YOUR TASK ->
From the line with "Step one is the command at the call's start" through the line with "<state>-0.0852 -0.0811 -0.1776", repeat the entries verbatim, both end lines included, and add nothing.

[Items from a dataset]
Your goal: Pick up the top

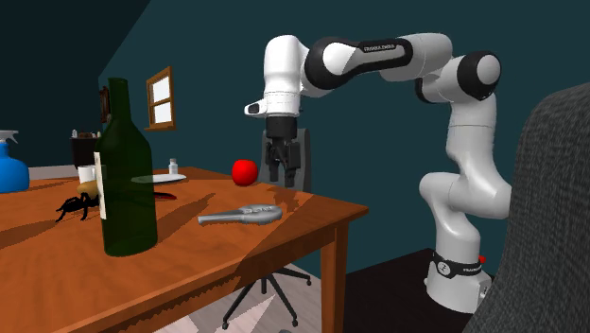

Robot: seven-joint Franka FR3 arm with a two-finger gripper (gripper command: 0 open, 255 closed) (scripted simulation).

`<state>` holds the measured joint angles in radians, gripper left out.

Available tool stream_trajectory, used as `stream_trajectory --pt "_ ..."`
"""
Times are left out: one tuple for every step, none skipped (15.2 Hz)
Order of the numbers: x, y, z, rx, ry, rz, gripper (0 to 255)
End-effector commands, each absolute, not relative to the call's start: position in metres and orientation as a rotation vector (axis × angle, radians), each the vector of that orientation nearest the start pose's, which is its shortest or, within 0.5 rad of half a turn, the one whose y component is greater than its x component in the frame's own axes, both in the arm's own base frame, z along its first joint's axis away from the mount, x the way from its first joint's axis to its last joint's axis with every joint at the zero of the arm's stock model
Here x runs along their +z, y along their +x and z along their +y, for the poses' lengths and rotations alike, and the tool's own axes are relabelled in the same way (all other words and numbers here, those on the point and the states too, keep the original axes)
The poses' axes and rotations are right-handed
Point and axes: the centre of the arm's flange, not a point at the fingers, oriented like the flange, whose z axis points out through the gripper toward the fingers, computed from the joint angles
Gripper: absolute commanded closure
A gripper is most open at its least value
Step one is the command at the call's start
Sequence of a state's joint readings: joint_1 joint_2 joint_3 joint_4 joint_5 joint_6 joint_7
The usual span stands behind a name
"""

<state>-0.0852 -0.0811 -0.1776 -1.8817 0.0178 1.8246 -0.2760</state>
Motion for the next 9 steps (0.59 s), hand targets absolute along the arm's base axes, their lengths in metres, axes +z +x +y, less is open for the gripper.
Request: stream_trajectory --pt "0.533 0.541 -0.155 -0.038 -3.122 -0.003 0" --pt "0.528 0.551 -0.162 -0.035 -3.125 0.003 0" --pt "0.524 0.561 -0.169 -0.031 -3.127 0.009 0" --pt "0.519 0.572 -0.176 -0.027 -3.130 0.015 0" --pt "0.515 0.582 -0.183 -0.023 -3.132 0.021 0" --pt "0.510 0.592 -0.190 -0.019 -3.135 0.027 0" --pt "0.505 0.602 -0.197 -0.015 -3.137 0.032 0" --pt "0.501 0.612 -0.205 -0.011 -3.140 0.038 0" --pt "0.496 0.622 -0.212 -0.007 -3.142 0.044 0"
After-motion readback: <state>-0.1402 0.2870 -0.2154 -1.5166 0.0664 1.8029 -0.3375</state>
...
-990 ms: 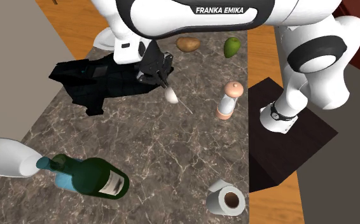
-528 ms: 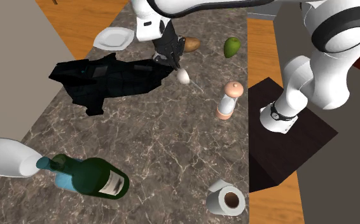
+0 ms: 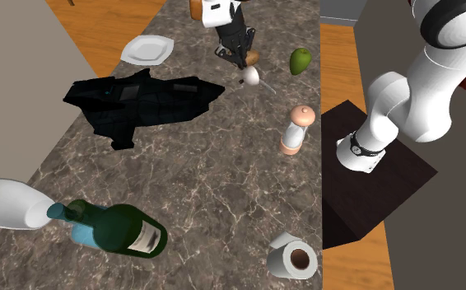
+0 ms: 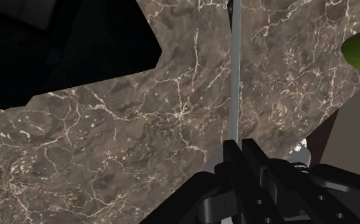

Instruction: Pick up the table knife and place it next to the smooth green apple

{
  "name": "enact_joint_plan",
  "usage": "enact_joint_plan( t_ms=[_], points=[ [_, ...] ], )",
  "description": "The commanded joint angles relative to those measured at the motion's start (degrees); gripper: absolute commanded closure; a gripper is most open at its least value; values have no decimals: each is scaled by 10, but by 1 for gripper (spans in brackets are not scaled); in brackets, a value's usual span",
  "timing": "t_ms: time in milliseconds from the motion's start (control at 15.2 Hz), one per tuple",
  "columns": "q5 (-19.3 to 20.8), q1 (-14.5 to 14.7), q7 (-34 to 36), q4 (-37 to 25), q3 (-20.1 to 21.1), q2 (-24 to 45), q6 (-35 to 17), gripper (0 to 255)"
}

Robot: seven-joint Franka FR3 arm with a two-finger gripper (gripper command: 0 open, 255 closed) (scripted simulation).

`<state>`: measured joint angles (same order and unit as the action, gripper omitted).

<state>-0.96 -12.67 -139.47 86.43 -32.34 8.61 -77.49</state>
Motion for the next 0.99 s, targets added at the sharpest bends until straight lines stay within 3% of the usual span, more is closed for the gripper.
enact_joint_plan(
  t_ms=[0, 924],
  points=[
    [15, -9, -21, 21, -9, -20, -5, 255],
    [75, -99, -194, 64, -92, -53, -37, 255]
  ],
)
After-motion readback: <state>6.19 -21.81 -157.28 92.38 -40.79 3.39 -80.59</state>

SOLUTION TO THIS PROBLEM ->
Step one is the command at the call's start
Sequence of a state's joint readings: joint_1 joint_2 joint_3 joint_4 joint_5 joint_6 joint_7
The usual span stands behind a name
"""

<state>-0.0852 -0.0811 -0.1776 -1.8817 0.0178 1.8246 -0.2760</state>

The exercise asks for nothing more than this.